What, or rather who, were the Feneden?
Had she not said first contact, I might have assumed the word was a derivative of some lesser-used term or even slang. Such appeared with as much warning as the purple domes of the local fungi after it rained.
    Thankfully, my self-absorption had stopped Paul’s assault on my feet. He made a show of stowing the cube in a chest pocket. “Our thanks again, Janet,” he said with more charm than I thought required. “We’ll let you know what happens with this. An incredible opportunity indeed.” Then, as she nodded and closed the case, preparing to replace it under her seat and out of the way, my friend reached out again and took a firm grip on the handle. “I’ll make sure these are taken care of,” he added, taking it away before she could open her mouth to object.
    “Captain,” I interjected, having no idea what Paul was up to, but presuming he wanted me to help deflect Chase from the apparently vital catalogs and other mail, “has Port Authority contacted you about the Tly’s charges since you came insystem?”
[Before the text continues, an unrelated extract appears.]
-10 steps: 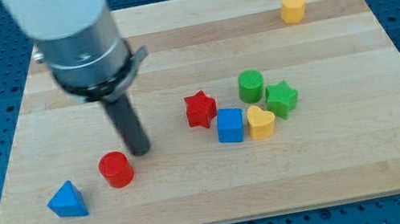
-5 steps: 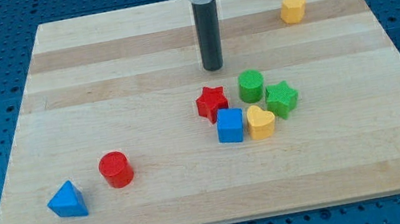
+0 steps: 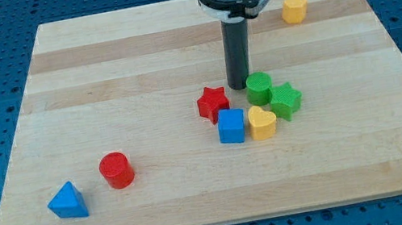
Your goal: Move the red star to the left of the blue cube
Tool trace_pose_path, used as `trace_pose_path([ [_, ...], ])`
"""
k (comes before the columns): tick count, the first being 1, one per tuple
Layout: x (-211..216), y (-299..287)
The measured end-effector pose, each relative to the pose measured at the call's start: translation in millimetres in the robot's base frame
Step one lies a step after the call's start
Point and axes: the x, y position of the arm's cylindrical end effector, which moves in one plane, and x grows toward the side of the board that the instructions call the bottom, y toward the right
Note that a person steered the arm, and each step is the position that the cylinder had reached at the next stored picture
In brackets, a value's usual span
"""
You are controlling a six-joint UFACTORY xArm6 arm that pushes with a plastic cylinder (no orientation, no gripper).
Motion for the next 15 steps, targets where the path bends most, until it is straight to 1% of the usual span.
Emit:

    “No, Fem Ki.” Chase pressed her lips together for an instant, glancing from one of us to the other with an expression that was too carefully polite to be called a scowl.
So much for our moment of closeness
, I thought without much regret. “They fired off that copy of the charges when we dropped out of translight. I’d made an appointment to meet with Trin som Lyt once planetside. Port Authority doesn’t make any decisions without her okay; we go way back, as you know. But Paul—Hom Cameron—told me to cancel it, so we could meet first.”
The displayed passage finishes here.